In the listing below, every line with the word "Scan" needs to be copied.
_____
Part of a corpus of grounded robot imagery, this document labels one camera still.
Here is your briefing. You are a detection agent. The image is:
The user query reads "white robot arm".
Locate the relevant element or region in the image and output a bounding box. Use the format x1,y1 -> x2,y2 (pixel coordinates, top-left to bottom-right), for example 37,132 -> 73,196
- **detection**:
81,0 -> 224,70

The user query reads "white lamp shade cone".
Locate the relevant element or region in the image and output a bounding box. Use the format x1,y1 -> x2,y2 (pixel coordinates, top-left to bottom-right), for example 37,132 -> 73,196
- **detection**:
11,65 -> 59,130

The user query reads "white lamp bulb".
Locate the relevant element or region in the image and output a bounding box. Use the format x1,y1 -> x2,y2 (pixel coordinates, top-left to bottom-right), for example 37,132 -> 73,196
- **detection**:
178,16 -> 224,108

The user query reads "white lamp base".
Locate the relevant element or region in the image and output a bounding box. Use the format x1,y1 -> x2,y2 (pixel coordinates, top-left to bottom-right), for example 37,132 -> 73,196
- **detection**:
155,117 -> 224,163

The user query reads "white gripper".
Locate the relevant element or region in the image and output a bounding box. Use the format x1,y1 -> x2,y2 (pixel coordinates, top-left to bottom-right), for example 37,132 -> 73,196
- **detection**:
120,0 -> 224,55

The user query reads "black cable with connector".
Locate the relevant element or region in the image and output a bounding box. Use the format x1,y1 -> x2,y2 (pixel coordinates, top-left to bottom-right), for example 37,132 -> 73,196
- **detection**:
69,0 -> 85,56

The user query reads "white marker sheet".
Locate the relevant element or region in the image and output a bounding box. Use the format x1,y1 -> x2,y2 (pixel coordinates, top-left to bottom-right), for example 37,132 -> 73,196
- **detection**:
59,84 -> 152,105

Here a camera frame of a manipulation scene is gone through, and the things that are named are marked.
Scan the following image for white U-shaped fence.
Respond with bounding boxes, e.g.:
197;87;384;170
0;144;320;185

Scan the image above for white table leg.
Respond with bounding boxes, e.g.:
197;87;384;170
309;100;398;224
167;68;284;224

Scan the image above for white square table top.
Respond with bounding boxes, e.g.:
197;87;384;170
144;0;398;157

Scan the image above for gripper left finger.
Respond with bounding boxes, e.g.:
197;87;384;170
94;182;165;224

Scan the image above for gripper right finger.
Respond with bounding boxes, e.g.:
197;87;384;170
_____
OUTPUT FOR THIS EXERCISE ▸
Scan the following image for white U-shaped fence.
Scan the image above for white table leg.
Scan the image above for white square table top.
Scan the image above for gripper left finger.
Scan the image above for gripper right finger.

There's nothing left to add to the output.